| length {base} | R Documentation |
Get or set the length of vectors (including lists) and factors, and of any other R object for which a method has been defined.
length(x) length(x) <- value xlength(x) xlength(x) <- value
x |
an R object. For replacement, a vector or factor. |
value |
a non-negative integer or double (which will be rounded down). |
length and xlength differ only in the way they handle
the long vectors introduced for 64-bit builds in R 2.16.0.
All are generic: you can write methods to handle specific
classes of objects, see InternalMethods. length<- has a
"factor" method. The xlength versions will first try a
method for xlength then one of length.
The replacement form can be used to reset the length of a vector. If
a vector is shortened, extra values are discarded and when a vector is
lengthened, it is padded out to its new length with NAs
(nul for raw vectors).
All are primitive functions.
The default method for length currently returns an
integer of length 1. Since this may change in the
future and may differ for other methods, programmers should not rely
on it. It gives an error for long vectors: the default method will
only return a non-negative integer (and never NA), but
see section ‘Warning’.
On the other hand, the default method for xlength will return a
double value for vectors of more than 2^31 - 1
elements, and the default replacement method can set the length of
atomic vectors and list to such a length if value is double.
For vectors (including lists) and factors the length is the number of
elements. For an environment it is the number of objects in the
environment, and NULL has length 0. For expressions and
pairlists (including language objects and dotlists) it is the length
of the pairlist chain. All other objects (including functions) have
length one: note that for functions this differs from S.

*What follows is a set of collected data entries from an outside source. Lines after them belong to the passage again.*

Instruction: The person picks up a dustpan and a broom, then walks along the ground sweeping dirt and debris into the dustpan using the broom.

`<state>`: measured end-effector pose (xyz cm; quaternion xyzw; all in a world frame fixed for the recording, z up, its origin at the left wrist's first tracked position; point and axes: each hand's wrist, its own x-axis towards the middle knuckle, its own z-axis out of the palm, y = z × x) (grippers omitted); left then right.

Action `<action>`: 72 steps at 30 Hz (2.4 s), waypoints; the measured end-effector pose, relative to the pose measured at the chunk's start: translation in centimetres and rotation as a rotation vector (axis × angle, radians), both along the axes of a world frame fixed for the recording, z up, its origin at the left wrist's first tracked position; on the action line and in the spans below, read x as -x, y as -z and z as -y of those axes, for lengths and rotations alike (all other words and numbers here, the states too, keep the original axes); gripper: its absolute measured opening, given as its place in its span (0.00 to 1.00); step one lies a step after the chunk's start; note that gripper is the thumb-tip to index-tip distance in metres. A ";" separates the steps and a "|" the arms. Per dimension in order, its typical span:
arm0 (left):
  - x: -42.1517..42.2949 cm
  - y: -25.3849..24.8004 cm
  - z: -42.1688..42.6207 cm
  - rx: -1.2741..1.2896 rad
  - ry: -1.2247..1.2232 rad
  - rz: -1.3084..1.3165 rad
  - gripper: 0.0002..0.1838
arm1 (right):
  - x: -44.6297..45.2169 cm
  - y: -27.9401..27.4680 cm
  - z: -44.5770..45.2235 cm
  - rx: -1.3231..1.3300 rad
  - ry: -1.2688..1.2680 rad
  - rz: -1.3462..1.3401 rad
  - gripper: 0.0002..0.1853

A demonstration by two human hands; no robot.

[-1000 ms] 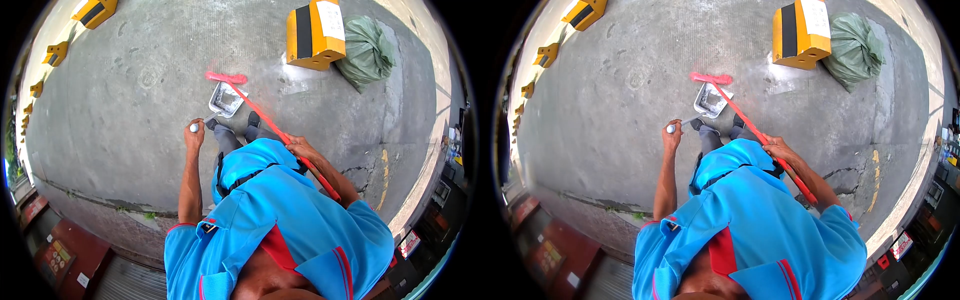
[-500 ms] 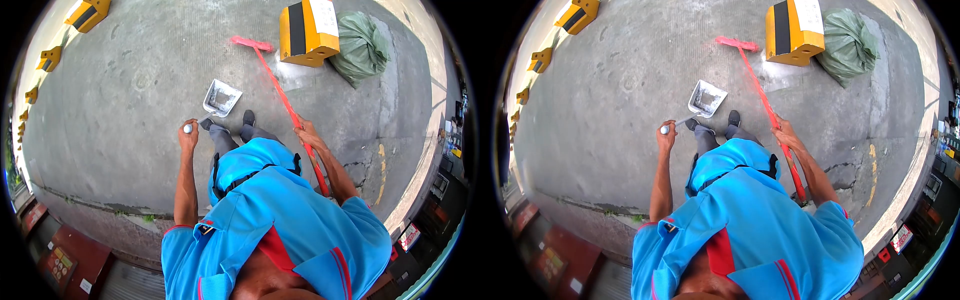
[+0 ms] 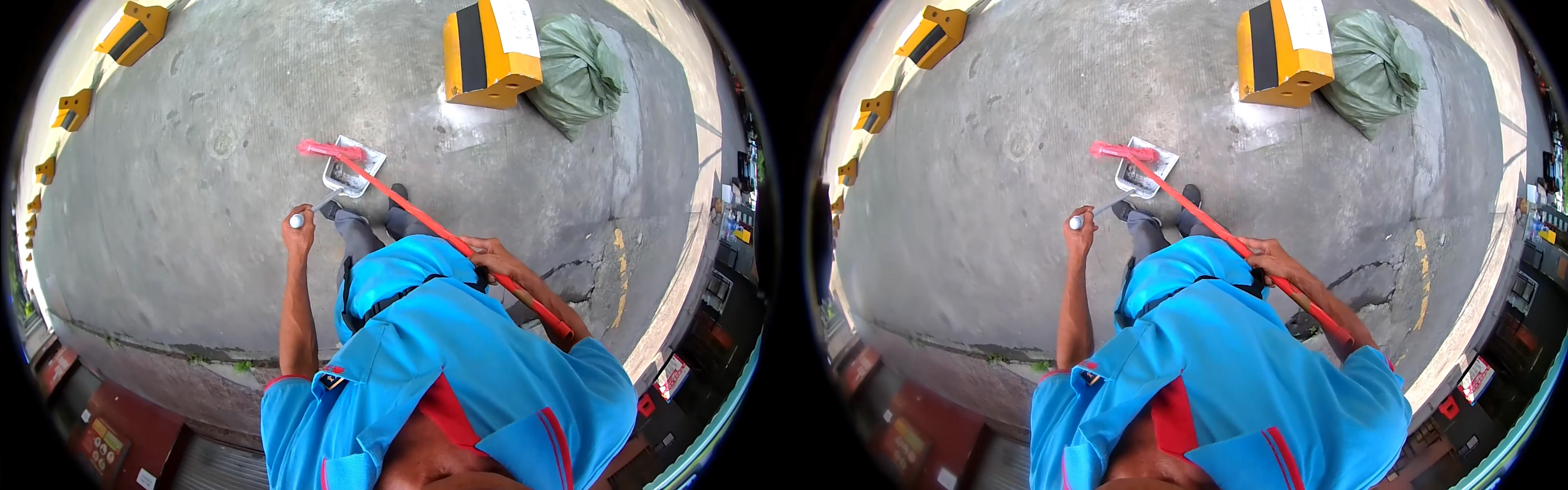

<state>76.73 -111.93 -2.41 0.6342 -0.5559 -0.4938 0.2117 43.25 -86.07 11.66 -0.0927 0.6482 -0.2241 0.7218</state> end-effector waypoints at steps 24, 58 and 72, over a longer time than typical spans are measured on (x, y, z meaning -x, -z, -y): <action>-0.8 0.3 -0.7 -0.007 0.038 -0.014 0.11 | -2.2 -0.7 -1.8 0.035 0.103 -0.022 0.33; -0.8 0.5 -0.7 -0.013 0.052 0.046 0.11 | -1.1 4.5 -1.9 0.121 0.090 -0.338 0.34; -0.7 1.3 -0.8 0.061 0.031 0.022 0.11 | -1.7 1.7 -1.4 0.018 0.098 -0.010 0.32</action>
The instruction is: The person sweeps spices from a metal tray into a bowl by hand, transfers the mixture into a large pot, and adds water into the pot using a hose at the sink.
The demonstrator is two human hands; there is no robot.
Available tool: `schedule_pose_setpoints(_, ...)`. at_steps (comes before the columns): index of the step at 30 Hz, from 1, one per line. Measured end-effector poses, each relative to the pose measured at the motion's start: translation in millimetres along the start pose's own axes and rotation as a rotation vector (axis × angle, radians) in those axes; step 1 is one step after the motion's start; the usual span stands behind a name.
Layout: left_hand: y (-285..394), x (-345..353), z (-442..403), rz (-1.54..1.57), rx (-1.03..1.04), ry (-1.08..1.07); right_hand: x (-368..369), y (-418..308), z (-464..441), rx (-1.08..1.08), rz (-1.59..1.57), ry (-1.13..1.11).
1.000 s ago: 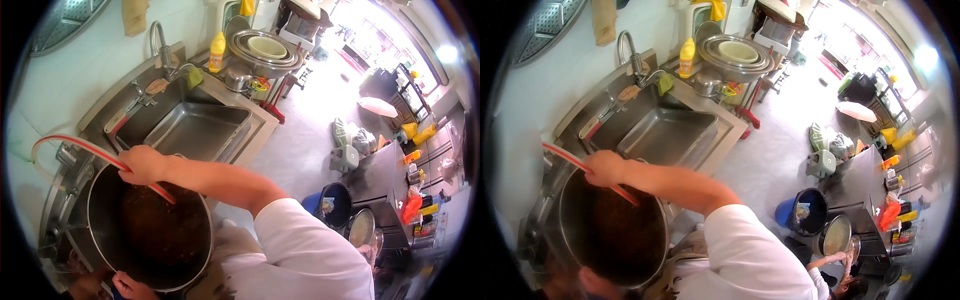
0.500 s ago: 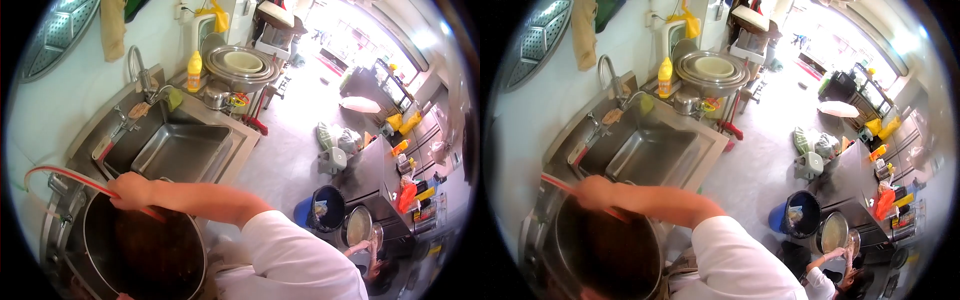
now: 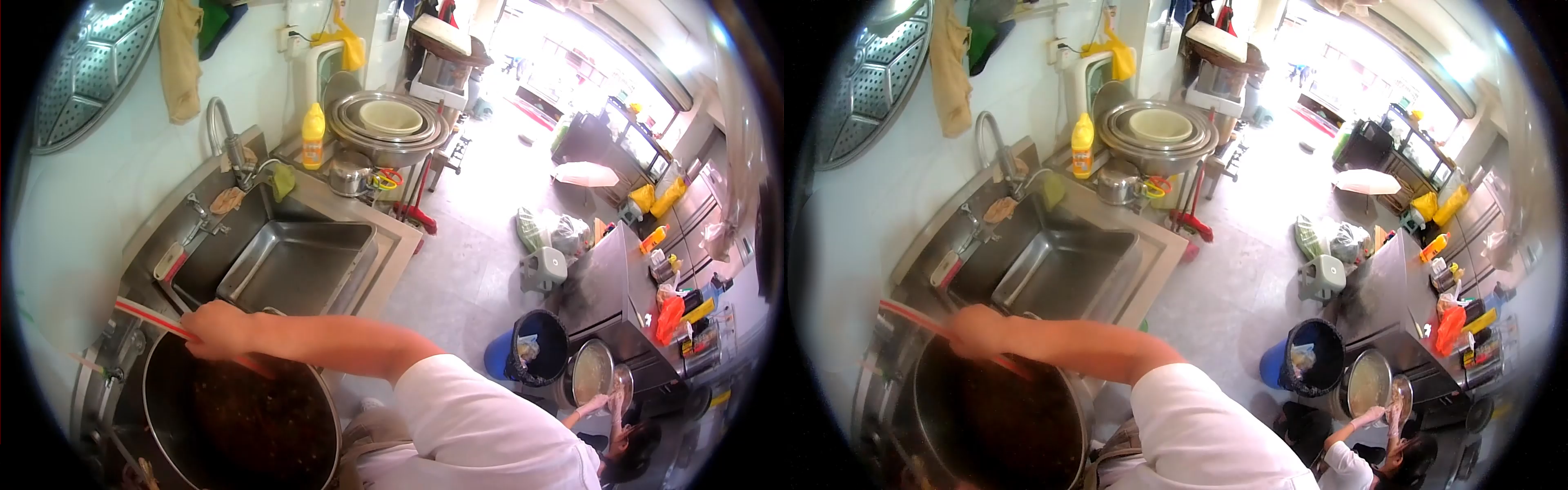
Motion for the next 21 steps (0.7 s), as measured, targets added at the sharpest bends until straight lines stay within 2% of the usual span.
schedule_pose_setpoints(2, 4.4, 3.9, -2.1, -0.007, 0.048, 0.002, 7.0, 1.7, -2.2, -0.025, 0.042, 0.043)
schedule_pose_setpoints(3, -2.1, -1.7, 2.6, -0.038, 0.057, 0.008, 7.6, 3.2, -3.6, 0.102, 0.049, -0.087)
schedule_pose_setpoints(4, -36.9, 6.5, 10.1, -0.022, -0.044, -0.065, 6.8, 6.8, -4.1, 0.082, 0.052, -0.062)
schedule_pose_setpoints(6, -55.0, 12.0, 25.8, 0.03, -0.083, 0.043, 5.8, 4.9, -3.6, 0.065, 0.074, -0.053)
schedule_pose_setpoints(7, -44.6, 7.8, 22.1, -0.149, 0.153, 0.053, 8.7, 8.0, -5.4, 0.087, 0.054, -0.064)
schedule_pose_setpoints(8, -35.6, 7.9, 17.6, -0.089, 0.12, -0.001, 8.0, 5.3, -3.9, 0.02, 0.035, 0.01)
schedule_pose_setpoints(9, -30.7, 8.5, 15.0, 0.043, -0.009, -0.033, 8.4, 6.9, -3.5, -0.045, -0.002, 0.075)
schedule_pose_setpoints(11, -23.2, 9.9, 11.4, 0.094, 0.015, -0.004, 6.5, 4.6, -2.3, -0.131, -0.026, 0.164)
schedule_pose_setpoints(21, -24.7, 12.0, 10.9, 0.212, -0.027, 0.005, 6.4, 0.5, -4.0, -0.113, -0.044, 0.117)
Point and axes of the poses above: each hand's wrist, its own z-axis away from the middle knuckle, its own x-axis out of the palm, y = z × x, the point moved 7 cm from there along -z, towards the middle knuckle, and after that the axes turned 9 degrees about x, right-handed, at the moved point
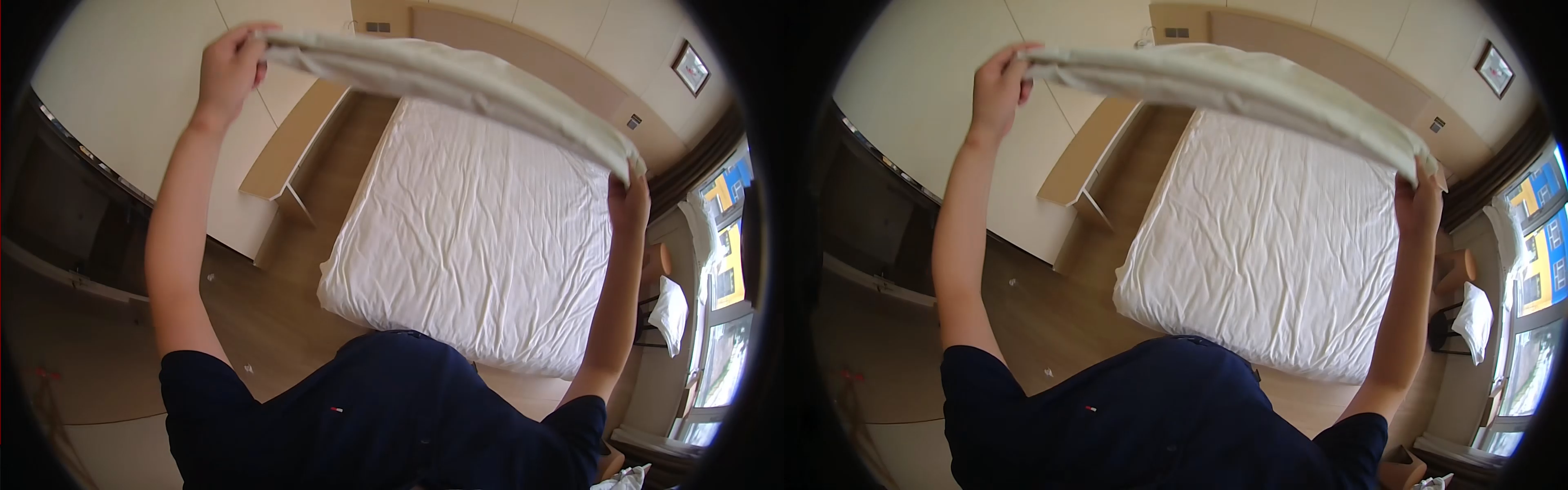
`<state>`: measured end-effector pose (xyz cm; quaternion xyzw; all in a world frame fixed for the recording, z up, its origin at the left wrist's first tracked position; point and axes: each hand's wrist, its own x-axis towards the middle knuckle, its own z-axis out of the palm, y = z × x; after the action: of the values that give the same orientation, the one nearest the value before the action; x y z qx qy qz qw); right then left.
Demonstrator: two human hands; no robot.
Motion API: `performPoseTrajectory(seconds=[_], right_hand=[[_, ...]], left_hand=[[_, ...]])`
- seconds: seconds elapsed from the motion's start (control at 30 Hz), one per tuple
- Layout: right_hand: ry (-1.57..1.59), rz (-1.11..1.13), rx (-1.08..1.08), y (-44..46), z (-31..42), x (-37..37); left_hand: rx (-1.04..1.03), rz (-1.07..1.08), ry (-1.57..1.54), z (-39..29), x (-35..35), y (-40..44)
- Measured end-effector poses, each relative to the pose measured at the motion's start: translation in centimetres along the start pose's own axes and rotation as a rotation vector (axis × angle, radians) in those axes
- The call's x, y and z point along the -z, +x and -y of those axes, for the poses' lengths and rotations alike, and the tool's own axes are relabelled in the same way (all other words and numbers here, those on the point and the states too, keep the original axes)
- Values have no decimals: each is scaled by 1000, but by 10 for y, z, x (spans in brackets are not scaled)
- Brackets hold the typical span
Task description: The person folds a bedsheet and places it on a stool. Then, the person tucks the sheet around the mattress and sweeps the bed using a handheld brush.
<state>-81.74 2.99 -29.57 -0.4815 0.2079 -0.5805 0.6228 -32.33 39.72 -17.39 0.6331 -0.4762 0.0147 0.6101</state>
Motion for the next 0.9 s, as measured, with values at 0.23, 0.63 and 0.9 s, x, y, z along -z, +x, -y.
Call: performPoseTrajectory(seconds=[0.23,0.63,0.9], right_hand=[[-33,-262,-425,-190,-94,86],[-429,-585,-1132,-461,-246,236],[-588,-468,-1248,-477,-236,254]], left_hand=[[433,212,102,112,-15,-222],[718,532,364,226,-32,-548],[869,678,344,241,-18,-560]])
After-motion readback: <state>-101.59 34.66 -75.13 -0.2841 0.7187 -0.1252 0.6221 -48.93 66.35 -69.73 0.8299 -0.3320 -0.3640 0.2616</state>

The replacement forms remove all the attributes of x except its
names.
Package authors have written methods that return a result of
length other than one (Formula) and that return a vector type
double (Matrix), even with non-integer values
(sets). As from R 2.16.0, where a single double value is
returned that can be represented as an integer, it is returned as a
length-one integer vector.
Becker, R. A., Chambers, J. M. and Wilks, A. R. (1988) The New S Language. Wadsworth & Brooks/Cole.
nchar for counting the number of characters in
character vectors.
length(diag(4))# = 16 (4 x 4)
length(options())# 12 or more
length(y ~ x1 + x2 + x3)# 3
length(expression(x, {y <- x^2; y+2}, x^y)) # 3
## from example(warpbreaks)
require(stats)
fm1 <- lm(breaks ~ wool * tension, data = warpbreaks)
length(fm1$call) # 3, lm() and two arguments.